It is believed to have affected thousands of organizations, including multiple government agencies in the United States.1 The full extent of the damage caused by the attack is not yet known, but it is likely to be significant. The attack has prompted a review of software supply chain security practices and has raised concerns about the potential for similar attacks in the future. It is a reminder of the importance of secure software development and distribution practices, as well as the need for organizations to remain vigilant in detecting and responding to cyber threats.

At the moment, governments have been somewhat ineffectual in handling supply-chain issues.2

Incidents at this scale are evidence of the lack of awareness related to software supply chains, and the lack of control of companies and the government regarding the software products and services deployed to their clients.3 But on the other hand, mass-scale software development and future global innovation are at risk if governments enforce more restrictive security gates to prevent incidents such as the SolarWinds. Technology-based solutions need to be developed in order to cope with the challenges of identifying the attack vectors and providing safeguarding mechanisms for securing the software supply chain.

Attack Vectors in OSS Supply Chain Attacks

Using third-party OSS dependencies to help build and develop large software solutions is now a necessity for most companies. However, relying on external components that are not developed in-house comes at a cost, as vulnerabilities discovered in OSS libraries may affect the dependent applications. OSS components with known vulnerabilities is included in the OWASP Top 10 Application Security Risks since 2013. If a single part of the supply chain is compromised, the entire system could be vulnerable to an attack.

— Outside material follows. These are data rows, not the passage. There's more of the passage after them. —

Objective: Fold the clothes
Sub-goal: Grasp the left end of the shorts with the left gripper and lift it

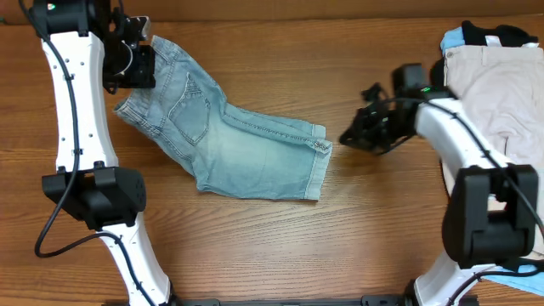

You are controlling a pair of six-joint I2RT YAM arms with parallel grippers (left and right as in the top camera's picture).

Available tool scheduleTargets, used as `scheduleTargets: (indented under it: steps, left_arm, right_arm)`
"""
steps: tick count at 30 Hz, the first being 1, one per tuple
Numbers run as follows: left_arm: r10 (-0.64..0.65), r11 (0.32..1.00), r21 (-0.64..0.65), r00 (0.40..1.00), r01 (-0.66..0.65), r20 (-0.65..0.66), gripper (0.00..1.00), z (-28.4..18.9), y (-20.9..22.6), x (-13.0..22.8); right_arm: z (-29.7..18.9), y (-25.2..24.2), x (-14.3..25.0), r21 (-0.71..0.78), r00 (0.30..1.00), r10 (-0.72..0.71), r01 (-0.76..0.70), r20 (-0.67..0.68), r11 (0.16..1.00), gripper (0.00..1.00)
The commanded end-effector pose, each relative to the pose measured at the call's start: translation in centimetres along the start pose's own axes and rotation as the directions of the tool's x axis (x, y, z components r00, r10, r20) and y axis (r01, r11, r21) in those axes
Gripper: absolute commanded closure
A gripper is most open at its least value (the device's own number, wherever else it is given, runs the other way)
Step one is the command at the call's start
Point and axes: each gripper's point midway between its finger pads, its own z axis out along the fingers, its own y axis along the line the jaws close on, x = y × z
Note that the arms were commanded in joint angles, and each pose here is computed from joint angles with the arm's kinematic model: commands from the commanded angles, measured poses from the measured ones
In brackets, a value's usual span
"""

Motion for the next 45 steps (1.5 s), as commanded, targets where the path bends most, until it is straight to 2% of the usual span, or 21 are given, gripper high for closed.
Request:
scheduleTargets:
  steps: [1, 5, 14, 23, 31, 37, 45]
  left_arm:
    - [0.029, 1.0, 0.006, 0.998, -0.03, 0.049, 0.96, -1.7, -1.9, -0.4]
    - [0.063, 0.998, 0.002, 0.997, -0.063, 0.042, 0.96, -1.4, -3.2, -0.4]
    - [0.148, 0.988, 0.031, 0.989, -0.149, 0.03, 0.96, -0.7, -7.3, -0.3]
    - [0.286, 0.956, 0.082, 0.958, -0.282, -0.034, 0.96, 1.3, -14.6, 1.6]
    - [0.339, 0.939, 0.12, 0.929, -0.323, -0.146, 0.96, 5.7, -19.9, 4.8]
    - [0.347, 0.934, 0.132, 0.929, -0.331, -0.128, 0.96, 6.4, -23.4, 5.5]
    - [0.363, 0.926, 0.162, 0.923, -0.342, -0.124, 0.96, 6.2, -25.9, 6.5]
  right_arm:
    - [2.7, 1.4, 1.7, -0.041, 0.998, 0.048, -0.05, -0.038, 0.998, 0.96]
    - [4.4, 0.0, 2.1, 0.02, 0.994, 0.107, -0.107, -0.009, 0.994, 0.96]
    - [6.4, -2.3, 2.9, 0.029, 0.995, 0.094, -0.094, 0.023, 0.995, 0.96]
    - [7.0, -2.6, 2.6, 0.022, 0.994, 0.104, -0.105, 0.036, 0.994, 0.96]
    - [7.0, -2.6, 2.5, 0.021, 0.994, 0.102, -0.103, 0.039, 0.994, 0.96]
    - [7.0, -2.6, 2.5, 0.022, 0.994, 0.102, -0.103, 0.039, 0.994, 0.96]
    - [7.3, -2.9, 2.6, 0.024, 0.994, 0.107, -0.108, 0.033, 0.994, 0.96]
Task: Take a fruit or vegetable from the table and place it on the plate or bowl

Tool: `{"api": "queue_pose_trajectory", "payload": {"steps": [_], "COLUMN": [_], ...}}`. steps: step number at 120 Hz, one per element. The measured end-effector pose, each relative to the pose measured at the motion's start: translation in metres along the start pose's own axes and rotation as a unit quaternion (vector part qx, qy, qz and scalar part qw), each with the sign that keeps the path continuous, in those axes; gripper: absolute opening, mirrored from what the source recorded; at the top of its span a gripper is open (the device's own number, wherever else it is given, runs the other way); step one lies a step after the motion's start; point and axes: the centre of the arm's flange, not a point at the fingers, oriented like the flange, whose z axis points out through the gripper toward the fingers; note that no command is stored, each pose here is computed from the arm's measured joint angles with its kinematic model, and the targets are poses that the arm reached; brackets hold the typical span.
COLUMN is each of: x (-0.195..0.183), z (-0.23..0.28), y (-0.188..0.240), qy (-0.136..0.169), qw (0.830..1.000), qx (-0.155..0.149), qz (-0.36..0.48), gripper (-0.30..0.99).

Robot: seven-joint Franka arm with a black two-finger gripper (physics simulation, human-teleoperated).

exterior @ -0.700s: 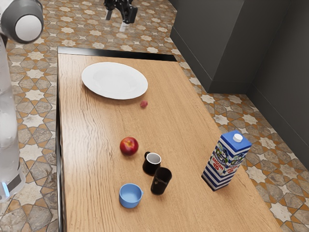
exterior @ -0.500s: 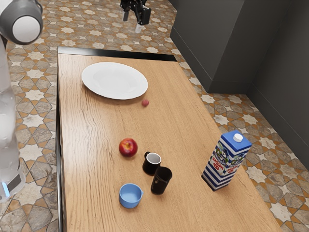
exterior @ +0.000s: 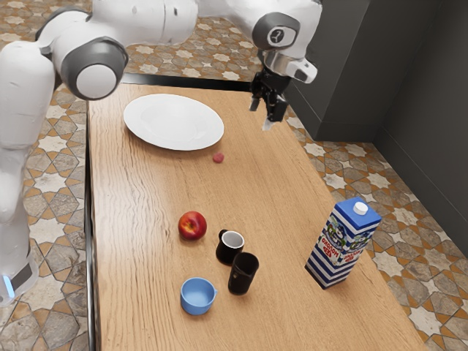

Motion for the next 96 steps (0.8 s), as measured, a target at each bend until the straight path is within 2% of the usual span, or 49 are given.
{"api": "queue_pose_trajectory", "payload": {"steps": [7,23,33,41,45,60,70,83,96], "x": [-0.007,-0.059,-0.086,-0.116,-0.120,-0.134,-0.159,-0.182,-0.223], "z": [0.027,0.070,0.087,0.088,0.088,0.079,0.047,0.031,0.027], "y": [0.017,0.033,0.030,0.035,0.047,0.135,0.155,0.187,0.213], "qy": [-0.016,-0.029,-0.015,0.013,0.025,0.059,0.084,0.088,0.093], "qw": [1.000,0.998,0.997,0.996,0.995,0.980,0.974,0.967,0.963], "qx": [-0.010,-0.030,-0.035,-0.035,-0.030,-0.007,0.009,0.035,0.079], "qz": [0.023,0.057,0.066,0.079,0.094,0.188,0.210,0.237,0.240], "gripper": [0.67,0.67,0.67,0.67,0.67,0.67,0.67,0.67,0.67]}}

Supply chain attacks are difficult detect because software continuously change products throughout the development process. From source code to a running application in the cloud, attackers may target any part of the supply chain, including tools used in the development process, but often focus on the weaker links and take advantage of the trust that allows for code reuse. It is expected that attacks on third-party components will increase in the coming years. Therefore, attacks targeting third-party dependencies are expected to become more prominent over the next few years.

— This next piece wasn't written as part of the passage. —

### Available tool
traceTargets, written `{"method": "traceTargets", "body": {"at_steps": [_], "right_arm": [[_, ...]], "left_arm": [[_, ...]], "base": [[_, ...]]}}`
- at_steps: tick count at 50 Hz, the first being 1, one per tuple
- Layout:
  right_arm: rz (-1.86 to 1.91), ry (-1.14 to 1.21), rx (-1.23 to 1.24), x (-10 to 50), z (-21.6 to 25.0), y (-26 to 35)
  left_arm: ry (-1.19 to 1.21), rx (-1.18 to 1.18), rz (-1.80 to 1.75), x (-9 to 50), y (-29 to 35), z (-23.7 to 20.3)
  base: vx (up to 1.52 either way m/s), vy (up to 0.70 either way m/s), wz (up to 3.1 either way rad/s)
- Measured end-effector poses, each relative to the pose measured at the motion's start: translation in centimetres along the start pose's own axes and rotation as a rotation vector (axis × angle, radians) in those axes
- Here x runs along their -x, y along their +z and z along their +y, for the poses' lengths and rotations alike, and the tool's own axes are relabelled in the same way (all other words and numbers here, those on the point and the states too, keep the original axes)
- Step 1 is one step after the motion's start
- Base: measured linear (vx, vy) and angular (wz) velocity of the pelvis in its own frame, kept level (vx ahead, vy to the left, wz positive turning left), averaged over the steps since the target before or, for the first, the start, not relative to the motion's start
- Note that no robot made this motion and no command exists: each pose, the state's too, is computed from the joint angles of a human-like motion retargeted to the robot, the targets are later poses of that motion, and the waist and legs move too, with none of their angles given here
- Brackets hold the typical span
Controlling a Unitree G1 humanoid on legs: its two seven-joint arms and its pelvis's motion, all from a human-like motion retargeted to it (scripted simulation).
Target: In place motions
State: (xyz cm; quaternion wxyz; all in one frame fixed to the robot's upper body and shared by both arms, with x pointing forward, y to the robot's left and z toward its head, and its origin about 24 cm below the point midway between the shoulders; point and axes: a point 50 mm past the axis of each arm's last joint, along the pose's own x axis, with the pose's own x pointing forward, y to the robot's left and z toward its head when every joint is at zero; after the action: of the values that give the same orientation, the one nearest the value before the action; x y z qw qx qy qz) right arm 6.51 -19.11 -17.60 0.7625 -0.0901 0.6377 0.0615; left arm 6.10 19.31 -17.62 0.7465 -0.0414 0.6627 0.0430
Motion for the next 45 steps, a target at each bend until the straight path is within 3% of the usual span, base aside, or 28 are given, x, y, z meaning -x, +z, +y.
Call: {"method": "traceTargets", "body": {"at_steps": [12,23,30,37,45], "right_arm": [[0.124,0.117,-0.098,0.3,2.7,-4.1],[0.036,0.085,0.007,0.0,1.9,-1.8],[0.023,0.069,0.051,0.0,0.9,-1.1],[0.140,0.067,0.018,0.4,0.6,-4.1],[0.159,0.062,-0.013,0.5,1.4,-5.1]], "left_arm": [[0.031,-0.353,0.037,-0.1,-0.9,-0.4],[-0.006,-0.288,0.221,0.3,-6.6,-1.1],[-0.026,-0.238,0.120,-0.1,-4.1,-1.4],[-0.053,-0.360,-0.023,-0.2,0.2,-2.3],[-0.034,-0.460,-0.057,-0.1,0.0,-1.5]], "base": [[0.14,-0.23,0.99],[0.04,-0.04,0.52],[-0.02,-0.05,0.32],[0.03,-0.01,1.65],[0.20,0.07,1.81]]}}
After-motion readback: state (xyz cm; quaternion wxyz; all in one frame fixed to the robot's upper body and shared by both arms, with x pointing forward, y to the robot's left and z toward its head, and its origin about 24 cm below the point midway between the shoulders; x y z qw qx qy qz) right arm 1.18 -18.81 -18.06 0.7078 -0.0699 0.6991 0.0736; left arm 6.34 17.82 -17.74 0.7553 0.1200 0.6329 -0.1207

“Projects often incorporate code and libraries from many sources with unknown provenance…” ― Hamed Okhravi

Package managers are particularly susceptible to many kinds of supply chain attacks ( e.g., typosquatting, cryptojacking, and malicious contributors).4 This is due to the lack of efficient mechanisms for detecting malicious code injected into packages uploaded to popular package repositories. For example, there were no security audit performed on the packages submitted to the largest repository of JavaScript libraries npm prior to npm@6. Significant research effort has been devoted in classifying supply-chain compromises and developing tools for hardening the supply chain infrastructure is a trending and marketable business. We have seen the rise of tools to mitigating the risks (e.g., Snik). Existing tools are mostly focused on monitoring applications’ behavior, scanning dependencies, and assessing code quality. However, the adoption of such tools is still at an early stage in most organizations.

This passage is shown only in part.